What is expected - Give the data again word for word; drop the pictures.

Data block -
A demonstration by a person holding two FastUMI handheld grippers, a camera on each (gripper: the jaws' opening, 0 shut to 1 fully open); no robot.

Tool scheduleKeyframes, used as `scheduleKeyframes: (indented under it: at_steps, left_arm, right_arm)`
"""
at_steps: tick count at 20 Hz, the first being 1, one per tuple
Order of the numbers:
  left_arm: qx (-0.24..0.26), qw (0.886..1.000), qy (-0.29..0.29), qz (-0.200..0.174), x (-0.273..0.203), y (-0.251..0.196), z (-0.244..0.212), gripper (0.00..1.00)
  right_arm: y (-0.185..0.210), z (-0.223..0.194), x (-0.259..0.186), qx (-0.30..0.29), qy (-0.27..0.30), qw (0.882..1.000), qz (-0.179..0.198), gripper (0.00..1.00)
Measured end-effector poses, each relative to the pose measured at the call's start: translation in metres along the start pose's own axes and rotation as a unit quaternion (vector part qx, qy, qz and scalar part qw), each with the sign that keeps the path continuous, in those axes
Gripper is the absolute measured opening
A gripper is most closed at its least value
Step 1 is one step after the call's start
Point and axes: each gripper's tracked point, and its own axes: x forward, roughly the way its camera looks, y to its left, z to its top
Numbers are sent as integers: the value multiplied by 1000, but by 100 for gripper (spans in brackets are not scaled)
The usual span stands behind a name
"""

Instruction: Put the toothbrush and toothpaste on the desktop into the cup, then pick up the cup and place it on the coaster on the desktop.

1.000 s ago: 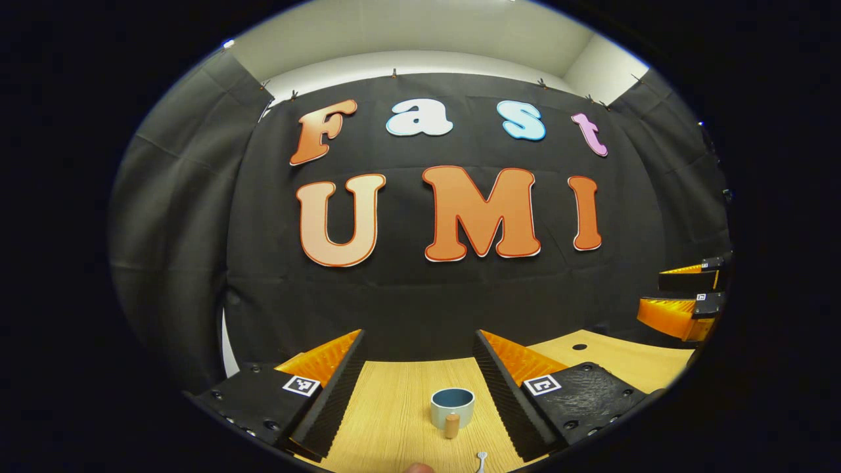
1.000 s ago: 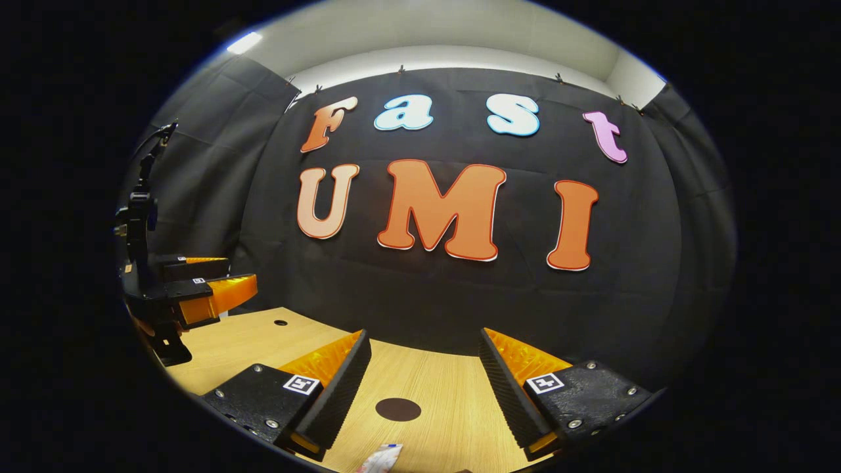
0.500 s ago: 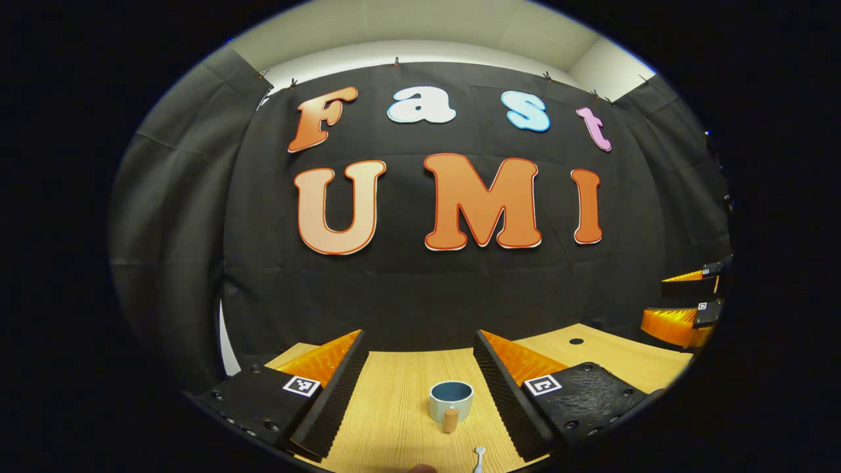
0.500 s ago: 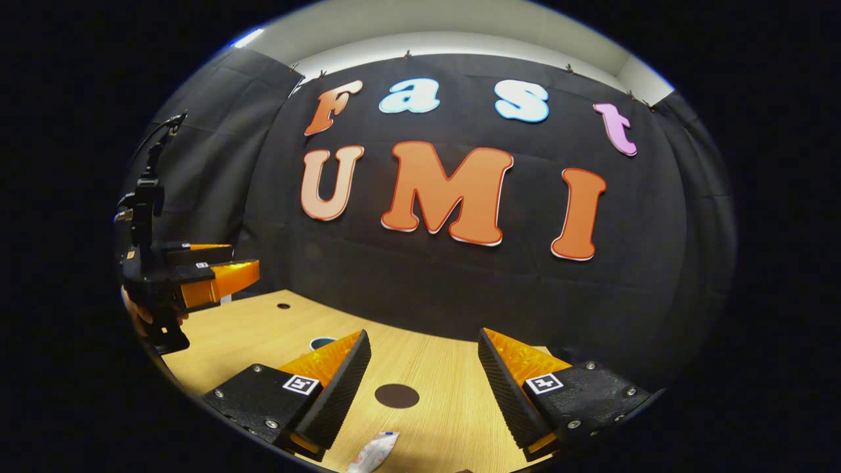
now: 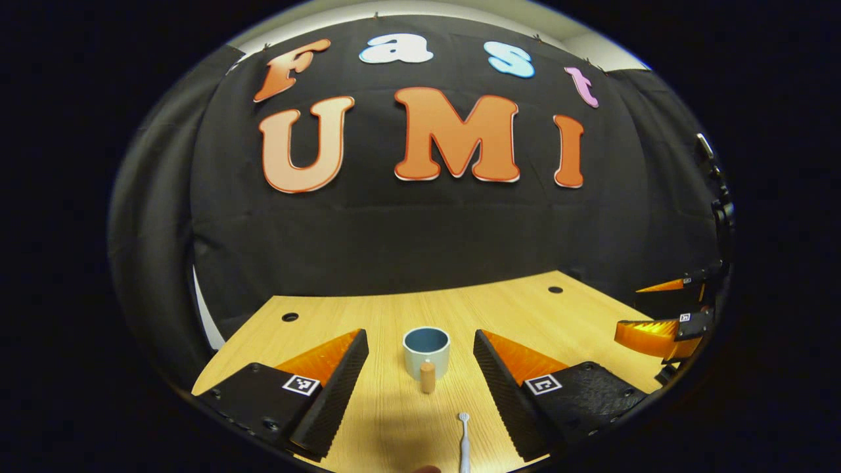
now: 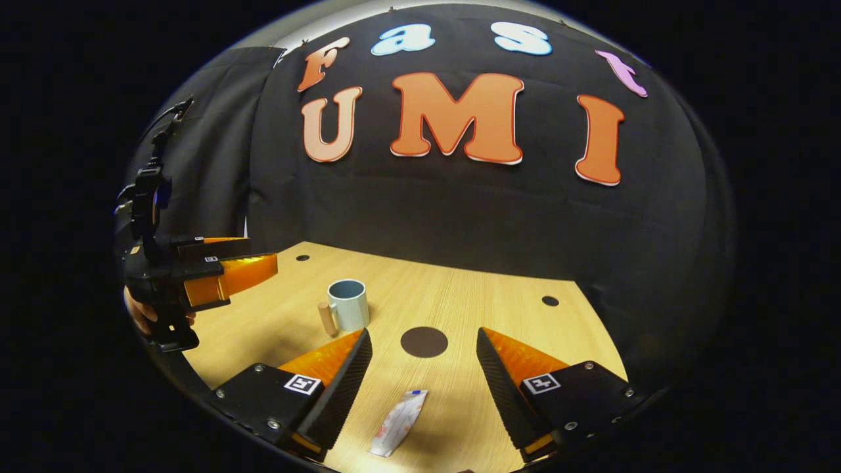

Reply to the exercise -
A demonstration by a person holding two FastUMI handheld grippers, a camera on each (gripper: the jaws' opening, 0 shut to 1 fully open); no robot.

Tool scheduleKeyframes, used as `scheduleKeyframes: (indented under it: at_steps, left_arm, right_arm)`
"""
at_steps: tick count at 20 Hz, the first being 1, one per tuple
Order of the numbers:
  left_arm: qx (-0.24..0.26), qw (0.886..1.000), qy (-0.29..0.29), qz (-0.200..0.174), x (-0.273..0.203), y (-0.251..0.196), z (-0.244..0.212), gripper (0.00..1.00)
  right_arm: y (-0.185..0.210), z (-0.223..0.194), x (-0.259..0.186), qx (-0.30..0.29), qy (-0.27..0.30), qw (0.882..1.000), qz (-0.179..0.198), gripper (0.00..1.00)
Measured end-effector poses, each relative to the pose measured at the call's start: translation in metres along the start pose's own axes and rotation as a unit quaternion (vector part qx, qy, qz and scalar part qw), each with the sign that keeps the path continuous, in those axes
Gripper is the absolute measured opening
A gripper is most closed at its least value
Step 1 is one step after the call's start
Point and axes: each gripper's tracked point, and its own axes: x forward, roughly the way its camera looks, y to its left, z to its top
Numbers are sent as integers: the value multiplied by 1000, but by 100 for gripper (spans in brackets are not scaled)
The usual span stands behind a name
"""

Instruction: Put the toothbrush and toothpaste on the desktop into the cup, then pick up the cup and place it on the coaster on the desktop.

1.000 s ago: 
1.000 s ago: 
0.500 s ago: 
0.500 s ago: 
now: 
now: 

The exercise has been carried out completely.